For causal inference, the first step is to construct a causal diagram representing the understanding (and assumptions) of the major causal influences among variables affecting the investigated relationship [Pearl 1995]. We generated such a diagram, Fig. 1, in extensive multi-disciplinary discussions including 2 clinical oncologists, a speech & language therapist, a statistician, 4 physicists and a computer scientist. Based on the diagram, 4 confounders affecting both the exposure (dose to the medulla) and the outcome (dysphagia 1 year after treatment) were identified using the backdoor criterion. We also identified one possible instrumental variable, affecting the exposure but not the outcome. We characterised these variables, Fig. 2(a), and estimated the total causal effect of the mean dose to the medulla on each dysphagia measure using two types of analysis: conditioning on confounders (backdoor analysis, BD) and using two-stage least squares (for instrumental variables, IV), considering dysphagia pre-treatment as a competing exposure.



Results

Figure 2(b) presents the estimated total causal effect of mean dose to the medulla for each dysphagia measure.
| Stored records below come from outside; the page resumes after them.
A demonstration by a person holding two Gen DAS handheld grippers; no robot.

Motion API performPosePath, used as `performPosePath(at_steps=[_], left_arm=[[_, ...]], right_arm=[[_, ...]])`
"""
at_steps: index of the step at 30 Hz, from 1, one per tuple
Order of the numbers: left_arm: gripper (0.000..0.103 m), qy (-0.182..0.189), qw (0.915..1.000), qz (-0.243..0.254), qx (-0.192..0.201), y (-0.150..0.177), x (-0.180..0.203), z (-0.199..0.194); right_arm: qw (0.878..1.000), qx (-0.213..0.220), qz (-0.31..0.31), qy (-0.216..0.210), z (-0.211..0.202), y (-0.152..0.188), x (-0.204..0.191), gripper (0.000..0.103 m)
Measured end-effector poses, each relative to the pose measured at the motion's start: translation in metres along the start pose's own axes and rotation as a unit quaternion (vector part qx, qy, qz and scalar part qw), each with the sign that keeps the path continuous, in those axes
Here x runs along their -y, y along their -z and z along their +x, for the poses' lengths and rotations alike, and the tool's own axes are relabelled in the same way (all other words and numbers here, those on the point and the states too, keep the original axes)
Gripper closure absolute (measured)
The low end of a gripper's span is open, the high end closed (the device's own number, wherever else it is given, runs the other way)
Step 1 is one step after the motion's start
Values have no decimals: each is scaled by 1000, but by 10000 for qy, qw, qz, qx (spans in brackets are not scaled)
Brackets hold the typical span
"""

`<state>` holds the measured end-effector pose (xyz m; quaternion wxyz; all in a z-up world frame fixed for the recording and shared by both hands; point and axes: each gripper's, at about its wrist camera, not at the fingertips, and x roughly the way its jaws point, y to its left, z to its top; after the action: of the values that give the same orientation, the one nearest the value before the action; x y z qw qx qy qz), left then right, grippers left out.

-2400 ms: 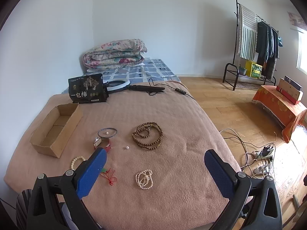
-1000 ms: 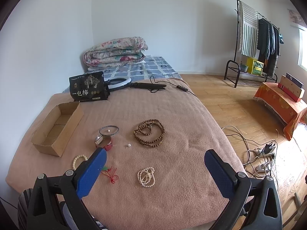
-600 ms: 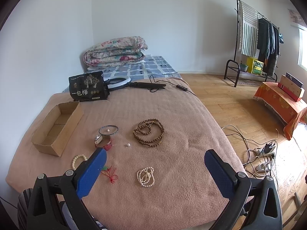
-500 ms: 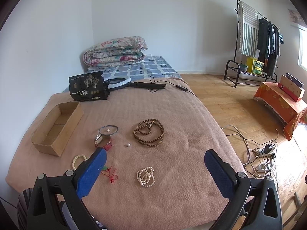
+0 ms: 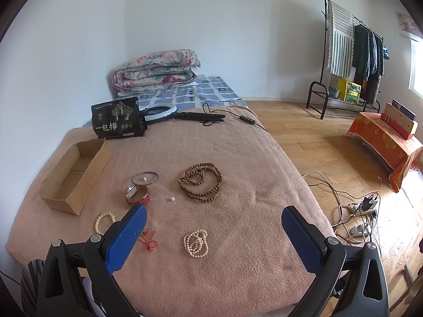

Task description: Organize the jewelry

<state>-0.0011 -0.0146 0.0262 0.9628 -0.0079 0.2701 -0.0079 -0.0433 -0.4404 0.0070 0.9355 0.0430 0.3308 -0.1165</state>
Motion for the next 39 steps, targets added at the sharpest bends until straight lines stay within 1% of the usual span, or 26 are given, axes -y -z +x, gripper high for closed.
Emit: performPosePath(at_steps=[11,13,17,19,23,27,33,37,39], left_arm=[[0,249,9994,94,-200,6,6,39],[0,320,9992,85,-242,8,6,45],[0,427,9985,96,-338,13,5,56],[0,478,9981,150,-364,16,8,58],[5,696,9960,288,-489,21,18,63],[6,926,9928,432,-626,27,32,72],[17,1225,9867,658,-847,36,60,82],[18,1463,9824,749,-888,34,80,85],[22,1551,9803,834,-900,31,92,88]], right_arm=[[9994,0,148,299,13,4,24,0],[9995,39,169,263,16,5,28,0],[9997,191,159,36,22,6,35,0],[9997,223,74,47,27,4,36,0],[9997,196,-89,71,35,0,38,0],[9999,18,-147,-43,47,-2,42,0],[9994,-178,-173,-248,61,-5,50,0],[9990,-257,-197,-315,70,-6,53,0],[9989,-330,-136,-315,76,-7,56,0]])
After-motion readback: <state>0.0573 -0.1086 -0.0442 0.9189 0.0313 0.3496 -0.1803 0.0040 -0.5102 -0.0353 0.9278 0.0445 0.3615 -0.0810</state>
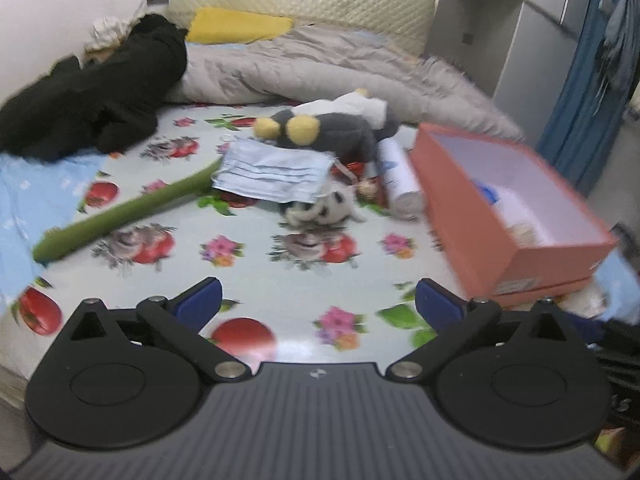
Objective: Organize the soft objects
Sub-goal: 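Withdraw both open grippers from the shoebox back toward the pile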
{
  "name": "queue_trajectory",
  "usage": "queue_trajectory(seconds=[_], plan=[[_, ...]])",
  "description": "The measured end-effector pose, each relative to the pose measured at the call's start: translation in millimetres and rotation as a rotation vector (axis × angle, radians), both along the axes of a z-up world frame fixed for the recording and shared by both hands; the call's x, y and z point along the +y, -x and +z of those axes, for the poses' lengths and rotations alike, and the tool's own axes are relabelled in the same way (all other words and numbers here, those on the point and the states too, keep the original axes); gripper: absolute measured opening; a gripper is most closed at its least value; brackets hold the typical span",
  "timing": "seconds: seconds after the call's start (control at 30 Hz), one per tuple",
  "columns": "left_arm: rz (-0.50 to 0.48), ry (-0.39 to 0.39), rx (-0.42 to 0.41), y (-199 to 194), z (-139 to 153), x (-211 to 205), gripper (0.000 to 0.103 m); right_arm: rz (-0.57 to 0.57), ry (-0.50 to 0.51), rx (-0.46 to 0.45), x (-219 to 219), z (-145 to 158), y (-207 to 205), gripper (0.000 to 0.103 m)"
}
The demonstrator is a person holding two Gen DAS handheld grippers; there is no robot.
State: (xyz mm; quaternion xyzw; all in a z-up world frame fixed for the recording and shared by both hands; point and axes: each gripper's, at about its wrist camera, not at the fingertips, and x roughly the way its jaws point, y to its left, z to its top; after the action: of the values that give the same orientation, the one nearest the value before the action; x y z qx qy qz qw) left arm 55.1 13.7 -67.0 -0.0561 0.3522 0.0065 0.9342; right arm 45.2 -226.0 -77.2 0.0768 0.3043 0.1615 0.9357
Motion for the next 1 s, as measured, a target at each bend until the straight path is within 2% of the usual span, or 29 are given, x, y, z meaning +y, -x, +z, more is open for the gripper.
queue_trajectory(seconds=[0.1,0.2,0.4,0.47,0.63,0.77,0.93,1.0], plan=[[-0.012,-0.054,0.001,-9.8,-8.7,0.2,0.103,0.007,-0.007,0.023,6.2,-10.8,-11.0,0.061],[0.012,-0.068,-0.008,-22.0,-16.0,5.4,0.103,0.015,-0.014,0.036,11.8,-20.3,-23.3,0.061],[0.024,-0.036,0.004,-55.5,-30.9,15.7,0.103,0.037,-0.006,0.055,23.0,-33.3,-50.6,0.061],[0.017,0.017,0.006,-65.4,-36.4,20.6,0.103,0.044,-0.003,0.056,24.9,-36.6,-59.1,0.061],[0.039,0.221,0.036,-93.3,-54.8,37.8,0.103,0.042,-0.006,0.066,29.0,-44.2,-82.2,0.061],[0.068,0.273,0.05,-111.8,-67.7,45.2,0.103,0.035,-0.022,0.09,30.9,-51.7,-102.5,0.061],[0.097,0.4,0.035,-131.2,-81.7,62.1,0.102,0.038,-0.054,0.12,34.8,-62.5,-126.5,0.057],[0.099,0.438,0.037,-140.8,-86.3,66.8,0.094,0.037,-0.066,0.134,36.4,-66.8,-136.1,0.052]])
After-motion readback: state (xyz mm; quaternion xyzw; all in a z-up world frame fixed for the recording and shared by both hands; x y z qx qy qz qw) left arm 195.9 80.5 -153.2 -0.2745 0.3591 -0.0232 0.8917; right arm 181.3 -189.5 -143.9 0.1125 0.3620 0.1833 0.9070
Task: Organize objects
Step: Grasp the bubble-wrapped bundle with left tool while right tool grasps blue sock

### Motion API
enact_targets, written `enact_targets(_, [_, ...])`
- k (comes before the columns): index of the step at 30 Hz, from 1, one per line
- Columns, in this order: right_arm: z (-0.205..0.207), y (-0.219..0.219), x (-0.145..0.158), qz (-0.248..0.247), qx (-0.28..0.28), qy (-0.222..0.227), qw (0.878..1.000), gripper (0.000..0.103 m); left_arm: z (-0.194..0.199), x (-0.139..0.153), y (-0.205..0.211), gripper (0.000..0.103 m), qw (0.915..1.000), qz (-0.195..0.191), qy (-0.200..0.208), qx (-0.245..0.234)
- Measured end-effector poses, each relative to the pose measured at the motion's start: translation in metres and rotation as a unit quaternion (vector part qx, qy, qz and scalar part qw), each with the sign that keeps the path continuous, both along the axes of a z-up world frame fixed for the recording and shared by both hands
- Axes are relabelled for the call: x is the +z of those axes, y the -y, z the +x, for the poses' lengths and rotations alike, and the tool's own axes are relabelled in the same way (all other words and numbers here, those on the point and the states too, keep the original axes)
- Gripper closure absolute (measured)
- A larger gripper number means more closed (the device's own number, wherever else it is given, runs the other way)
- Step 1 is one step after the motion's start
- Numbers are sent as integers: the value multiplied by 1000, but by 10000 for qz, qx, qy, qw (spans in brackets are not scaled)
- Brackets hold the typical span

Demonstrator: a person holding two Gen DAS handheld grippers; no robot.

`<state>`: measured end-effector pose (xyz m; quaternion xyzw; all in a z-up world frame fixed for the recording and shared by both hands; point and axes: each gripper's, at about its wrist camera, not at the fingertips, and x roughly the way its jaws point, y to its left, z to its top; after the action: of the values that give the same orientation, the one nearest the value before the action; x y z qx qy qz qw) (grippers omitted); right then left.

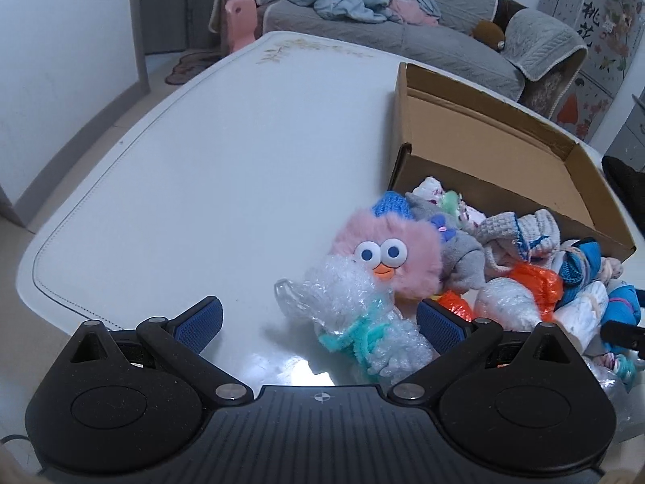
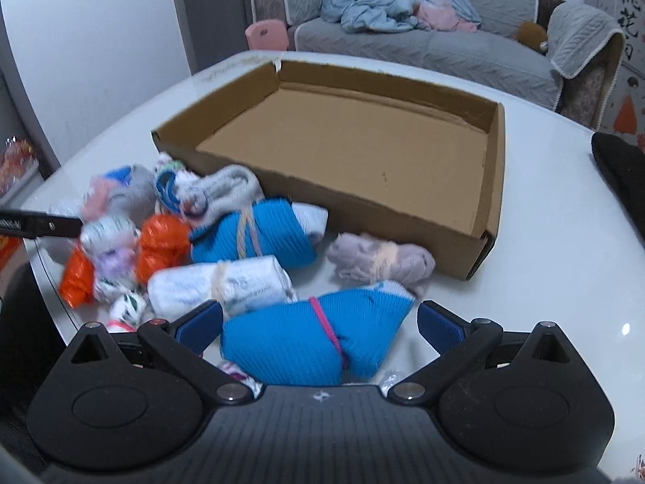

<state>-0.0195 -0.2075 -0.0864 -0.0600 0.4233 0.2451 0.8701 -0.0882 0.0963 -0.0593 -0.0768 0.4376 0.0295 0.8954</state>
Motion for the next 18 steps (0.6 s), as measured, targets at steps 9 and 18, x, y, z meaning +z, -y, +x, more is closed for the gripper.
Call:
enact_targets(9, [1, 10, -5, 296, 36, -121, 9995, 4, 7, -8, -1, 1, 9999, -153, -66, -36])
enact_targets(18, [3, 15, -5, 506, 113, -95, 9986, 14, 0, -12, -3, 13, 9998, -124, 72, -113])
BD and IV estimates were similar. However, IV confidence intervals were much larger, suggesting the instrumental variable is weak. Looking at BD estimates, odd ratios suggest that the chance of failing WST 1 year after RT increase by 7% per Gy given to the medulla. Similarly, from the coefficients of the linear regressions, PSS-HN decreases by 0.8 points per Gy and MDADI decreased by 0.5 points per Gy.



Conclusion

We present evidence of causality between mean dose to the medulla and dysphagia 1 year after head and neck RT. To our knowledge, this is the first time that causal inference with an expert consensus causal diagram is used to find RT dose-effect relationships. Adoption of causal analysis in outcome modelling will help overcome current limitations in methodologies, as we can investigate causation rather than associations. Our analysis paves the way for clinical trials of medulla sparing to ultimately develop interventions to improve quality of life of cancer survivors.